Another problem is that engineers also tend to estimate only the time for original implementation, not for design, testing, documentation, bug fixes, meetings, etc.
A long time ago I read about some research that showed that the original implementation makes up about 1/6 of the total time spent on the task. This has been roughly the case in my experience too -- so now I budget for at least 6× estimated implementation cost, more if it's a tricky problem.
A reductive approximation: engineers estimate at 50% confidence (on average it will be done on this date), management and leadership hear that at 90% confidence (it will be done by this date to near certainty).

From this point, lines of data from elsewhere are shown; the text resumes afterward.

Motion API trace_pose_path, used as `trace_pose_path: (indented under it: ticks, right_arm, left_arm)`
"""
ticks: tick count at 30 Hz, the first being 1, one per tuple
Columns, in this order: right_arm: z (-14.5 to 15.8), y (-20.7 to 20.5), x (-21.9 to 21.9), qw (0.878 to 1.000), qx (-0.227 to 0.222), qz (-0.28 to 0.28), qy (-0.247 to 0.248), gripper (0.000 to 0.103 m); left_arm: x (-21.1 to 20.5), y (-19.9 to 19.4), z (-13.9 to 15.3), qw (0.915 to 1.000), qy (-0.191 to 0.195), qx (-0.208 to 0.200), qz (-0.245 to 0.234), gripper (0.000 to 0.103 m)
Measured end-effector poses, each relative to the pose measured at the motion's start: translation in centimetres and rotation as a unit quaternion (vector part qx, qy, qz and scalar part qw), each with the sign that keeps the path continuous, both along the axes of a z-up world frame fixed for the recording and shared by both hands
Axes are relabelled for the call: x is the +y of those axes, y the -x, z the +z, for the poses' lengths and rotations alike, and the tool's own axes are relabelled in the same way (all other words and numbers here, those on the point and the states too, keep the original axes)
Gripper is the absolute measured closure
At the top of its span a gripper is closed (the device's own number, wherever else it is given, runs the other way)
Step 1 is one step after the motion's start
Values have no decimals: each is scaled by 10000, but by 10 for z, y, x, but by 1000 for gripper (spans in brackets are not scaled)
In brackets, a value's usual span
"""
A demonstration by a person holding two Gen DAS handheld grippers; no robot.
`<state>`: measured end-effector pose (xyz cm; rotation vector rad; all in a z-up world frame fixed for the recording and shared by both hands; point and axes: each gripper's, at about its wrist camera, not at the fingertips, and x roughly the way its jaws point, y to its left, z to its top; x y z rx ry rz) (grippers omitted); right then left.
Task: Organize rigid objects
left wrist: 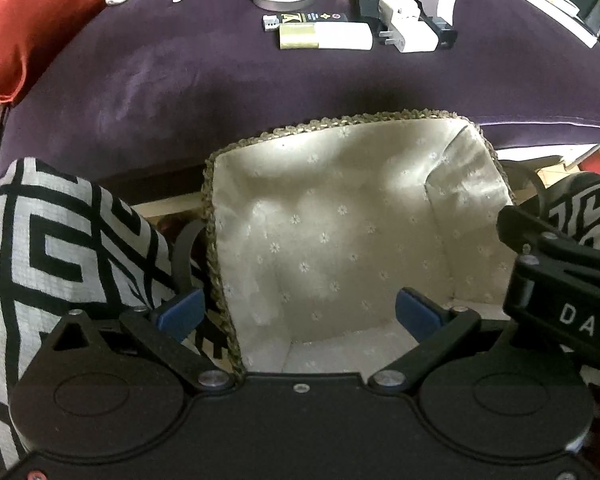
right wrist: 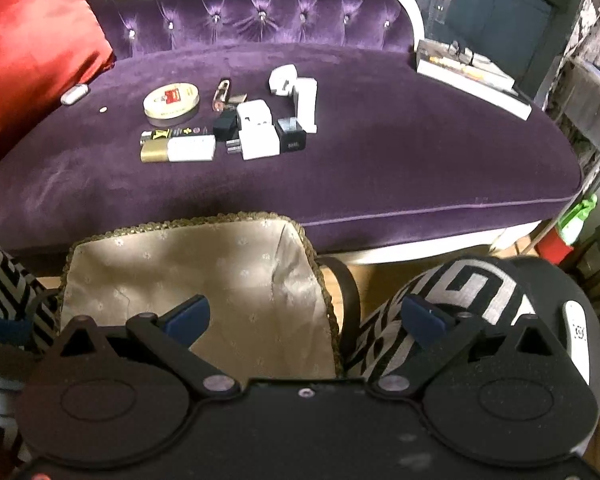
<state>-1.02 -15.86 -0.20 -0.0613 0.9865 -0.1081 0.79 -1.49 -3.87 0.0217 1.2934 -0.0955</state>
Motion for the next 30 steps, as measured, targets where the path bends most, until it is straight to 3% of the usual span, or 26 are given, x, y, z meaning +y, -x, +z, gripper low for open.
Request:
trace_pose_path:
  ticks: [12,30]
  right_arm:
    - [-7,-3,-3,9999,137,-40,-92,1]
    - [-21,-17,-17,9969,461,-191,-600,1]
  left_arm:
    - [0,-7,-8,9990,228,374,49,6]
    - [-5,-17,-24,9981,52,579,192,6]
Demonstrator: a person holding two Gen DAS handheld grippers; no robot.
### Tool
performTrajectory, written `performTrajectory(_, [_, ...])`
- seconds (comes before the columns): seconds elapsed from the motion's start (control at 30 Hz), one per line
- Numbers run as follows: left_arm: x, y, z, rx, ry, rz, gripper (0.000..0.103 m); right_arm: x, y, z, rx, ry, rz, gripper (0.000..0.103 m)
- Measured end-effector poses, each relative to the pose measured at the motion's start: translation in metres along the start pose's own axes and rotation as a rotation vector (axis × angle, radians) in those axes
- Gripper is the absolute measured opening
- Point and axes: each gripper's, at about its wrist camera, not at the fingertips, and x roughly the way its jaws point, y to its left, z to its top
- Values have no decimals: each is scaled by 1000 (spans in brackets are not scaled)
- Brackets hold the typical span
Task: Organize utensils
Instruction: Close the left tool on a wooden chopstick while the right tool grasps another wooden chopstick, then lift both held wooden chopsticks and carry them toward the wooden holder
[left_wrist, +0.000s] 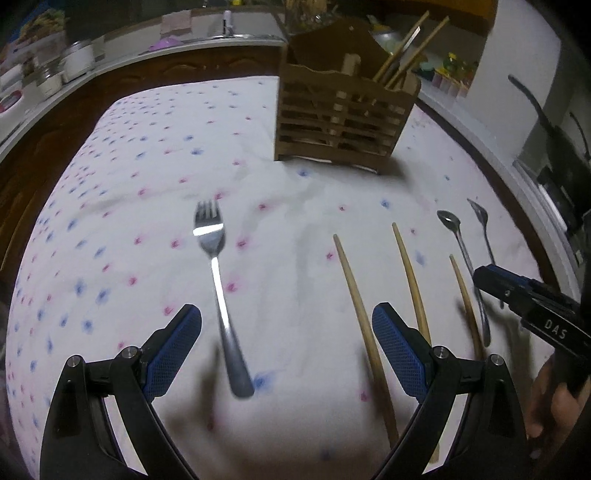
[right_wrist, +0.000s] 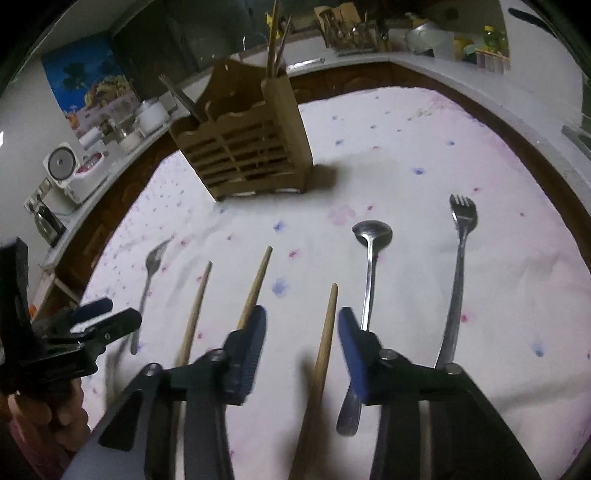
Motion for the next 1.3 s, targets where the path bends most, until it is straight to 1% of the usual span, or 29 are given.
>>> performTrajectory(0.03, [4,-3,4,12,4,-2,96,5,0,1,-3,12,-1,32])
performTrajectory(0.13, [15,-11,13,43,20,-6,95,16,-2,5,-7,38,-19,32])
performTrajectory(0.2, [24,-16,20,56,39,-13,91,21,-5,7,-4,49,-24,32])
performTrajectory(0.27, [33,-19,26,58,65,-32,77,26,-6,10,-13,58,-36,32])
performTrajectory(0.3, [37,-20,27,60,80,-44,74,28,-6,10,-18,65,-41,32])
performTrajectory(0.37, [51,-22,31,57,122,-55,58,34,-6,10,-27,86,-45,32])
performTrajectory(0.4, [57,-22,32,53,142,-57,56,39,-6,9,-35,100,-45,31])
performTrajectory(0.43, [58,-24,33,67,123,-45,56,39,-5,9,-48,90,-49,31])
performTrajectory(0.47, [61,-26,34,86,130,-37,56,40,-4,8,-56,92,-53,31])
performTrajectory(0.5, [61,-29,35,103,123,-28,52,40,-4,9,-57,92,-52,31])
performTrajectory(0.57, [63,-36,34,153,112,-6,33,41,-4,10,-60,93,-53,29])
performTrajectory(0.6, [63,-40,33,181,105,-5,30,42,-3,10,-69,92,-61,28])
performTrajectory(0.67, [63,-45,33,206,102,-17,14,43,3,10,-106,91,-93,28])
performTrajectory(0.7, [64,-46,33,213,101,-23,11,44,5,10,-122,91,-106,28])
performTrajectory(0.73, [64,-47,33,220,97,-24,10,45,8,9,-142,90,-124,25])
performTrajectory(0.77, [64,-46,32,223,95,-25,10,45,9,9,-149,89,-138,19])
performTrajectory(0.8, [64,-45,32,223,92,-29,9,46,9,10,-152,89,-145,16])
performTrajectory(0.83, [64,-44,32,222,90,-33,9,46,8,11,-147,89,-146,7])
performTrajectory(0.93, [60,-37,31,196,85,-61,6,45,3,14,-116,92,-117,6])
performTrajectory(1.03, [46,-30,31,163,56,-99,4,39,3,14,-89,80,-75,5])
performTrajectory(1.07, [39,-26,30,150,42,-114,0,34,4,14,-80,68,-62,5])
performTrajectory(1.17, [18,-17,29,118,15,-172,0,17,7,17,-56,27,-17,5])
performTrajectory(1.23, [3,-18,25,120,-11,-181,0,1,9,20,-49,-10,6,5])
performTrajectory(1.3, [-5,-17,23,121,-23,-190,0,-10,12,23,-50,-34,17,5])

Making these assumptions explicit up front solves tons of problems.
This has been one great thing about moving from "just engineer" to "consultative engineering/architecture/etc" in my career - learning how to speak to the business needs over the technical needs
At the end of the day, Ford doesn't care about its IT environment - they care about building and selling cars, trucks, etc
The NASDAQ doesn't care about the OSes on their servers, they care that transactions complete properly
Learn to speak to the business case, and the tech takes care of itself (more-or-less)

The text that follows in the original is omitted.